> [PROBLEM REQUIREMENTS]: Among the entries below, find the lines with the word "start" and return them.
★ ★ ★
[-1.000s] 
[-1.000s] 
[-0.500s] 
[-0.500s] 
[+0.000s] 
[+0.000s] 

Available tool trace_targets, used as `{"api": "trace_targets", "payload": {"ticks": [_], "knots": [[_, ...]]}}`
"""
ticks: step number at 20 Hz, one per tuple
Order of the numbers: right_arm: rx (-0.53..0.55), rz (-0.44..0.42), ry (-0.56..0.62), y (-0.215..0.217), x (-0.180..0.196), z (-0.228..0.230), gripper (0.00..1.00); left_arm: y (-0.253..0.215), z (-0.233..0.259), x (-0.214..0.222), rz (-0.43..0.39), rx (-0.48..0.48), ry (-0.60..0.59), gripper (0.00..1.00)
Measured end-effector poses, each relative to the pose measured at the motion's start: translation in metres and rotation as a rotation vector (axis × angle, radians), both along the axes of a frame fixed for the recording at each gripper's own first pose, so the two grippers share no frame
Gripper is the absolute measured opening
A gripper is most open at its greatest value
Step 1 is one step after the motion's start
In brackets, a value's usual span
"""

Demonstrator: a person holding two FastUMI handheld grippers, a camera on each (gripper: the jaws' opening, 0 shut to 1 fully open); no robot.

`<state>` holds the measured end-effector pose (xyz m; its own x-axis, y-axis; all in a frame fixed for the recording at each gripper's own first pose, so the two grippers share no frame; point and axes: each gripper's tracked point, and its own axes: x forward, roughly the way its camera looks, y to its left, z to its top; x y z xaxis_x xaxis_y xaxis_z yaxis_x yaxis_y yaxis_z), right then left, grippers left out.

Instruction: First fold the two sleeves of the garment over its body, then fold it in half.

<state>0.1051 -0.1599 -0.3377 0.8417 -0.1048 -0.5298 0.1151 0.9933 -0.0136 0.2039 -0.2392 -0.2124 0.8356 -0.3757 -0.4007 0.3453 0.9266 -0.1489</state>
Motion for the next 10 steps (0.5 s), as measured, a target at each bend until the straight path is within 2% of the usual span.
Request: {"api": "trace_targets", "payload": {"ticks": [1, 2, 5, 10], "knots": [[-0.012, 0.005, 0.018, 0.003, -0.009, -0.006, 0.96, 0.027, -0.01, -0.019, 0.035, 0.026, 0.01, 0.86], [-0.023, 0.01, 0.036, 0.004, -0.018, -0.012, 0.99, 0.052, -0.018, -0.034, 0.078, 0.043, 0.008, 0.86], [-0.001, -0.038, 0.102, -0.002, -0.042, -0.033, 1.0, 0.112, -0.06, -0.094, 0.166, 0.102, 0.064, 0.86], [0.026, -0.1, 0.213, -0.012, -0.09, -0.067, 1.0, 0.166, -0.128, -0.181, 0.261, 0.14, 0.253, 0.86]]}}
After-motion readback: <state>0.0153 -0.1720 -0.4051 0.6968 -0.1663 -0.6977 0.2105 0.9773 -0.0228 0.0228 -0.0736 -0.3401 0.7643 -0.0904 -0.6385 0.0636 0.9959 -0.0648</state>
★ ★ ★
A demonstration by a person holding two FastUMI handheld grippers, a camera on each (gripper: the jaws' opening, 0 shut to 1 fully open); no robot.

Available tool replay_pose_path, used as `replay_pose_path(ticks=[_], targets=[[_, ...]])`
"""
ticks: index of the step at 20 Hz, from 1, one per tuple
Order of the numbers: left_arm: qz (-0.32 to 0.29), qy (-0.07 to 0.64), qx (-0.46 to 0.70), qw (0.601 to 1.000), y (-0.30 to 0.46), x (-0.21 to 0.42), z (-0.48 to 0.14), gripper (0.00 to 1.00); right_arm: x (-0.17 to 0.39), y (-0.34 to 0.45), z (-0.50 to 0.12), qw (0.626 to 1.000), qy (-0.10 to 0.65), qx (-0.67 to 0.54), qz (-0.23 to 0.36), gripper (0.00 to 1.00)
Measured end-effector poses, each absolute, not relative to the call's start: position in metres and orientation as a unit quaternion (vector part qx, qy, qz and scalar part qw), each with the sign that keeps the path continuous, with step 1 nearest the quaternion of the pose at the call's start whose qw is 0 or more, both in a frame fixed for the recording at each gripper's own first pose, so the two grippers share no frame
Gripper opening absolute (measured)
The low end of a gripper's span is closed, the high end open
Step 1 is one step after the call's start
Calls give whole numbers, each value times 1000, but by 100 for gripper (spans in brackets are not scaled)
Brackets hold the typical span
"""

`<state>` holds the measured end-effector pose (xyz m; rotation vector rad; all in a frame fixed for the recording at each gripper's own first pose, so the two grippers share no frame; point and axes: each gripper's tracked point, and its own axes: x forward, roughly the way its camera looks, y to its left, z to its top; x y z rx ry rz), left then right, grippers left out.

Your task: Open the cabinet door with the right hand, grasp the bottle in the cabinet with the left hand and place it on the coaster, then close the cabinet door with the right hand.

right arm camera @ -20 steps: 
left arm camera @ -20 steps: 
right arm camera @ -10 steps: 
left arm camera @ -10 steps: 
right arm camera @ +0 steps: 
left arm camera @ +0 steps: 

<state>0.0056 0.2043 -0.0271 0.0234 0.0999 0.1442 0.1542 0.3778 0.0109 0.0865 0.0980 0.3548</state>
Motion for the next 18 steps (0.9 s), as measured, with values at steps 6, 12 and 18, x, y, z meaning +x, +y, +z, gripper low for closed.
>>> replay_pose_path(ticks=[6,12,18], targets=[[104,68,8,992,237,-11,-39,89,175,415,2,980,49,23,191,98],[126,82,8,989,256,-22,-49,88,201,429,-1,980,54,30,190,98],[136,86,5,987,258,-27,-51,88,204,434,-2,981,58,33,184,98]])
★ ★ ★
> [ANSWER SECTION]:
Measured end-effector poses, each relative to the pose measured at the motion's start: translation in metres and rotation as a rotation vector (axis × angle, radians), both along the axes of a frame fixed for the recording at each gripper's own first pose, so the two grippers share no frame
Step 1 is one step after the motion's start
Measured end-effector poses, each absolute, not relative to the call's start: position in metres and orientation as a unit quaternion (vector part qx, qy, qz and scalar part qw), each with the sign that keeps the path continuous, with step 1 nearest the quaternion of the pose at the call's start whose qw is 0 or more, both in a frame fixed for the recording at each gripper's own first pose, so the two grippers share no frame
Step 1 is one step after the call's start

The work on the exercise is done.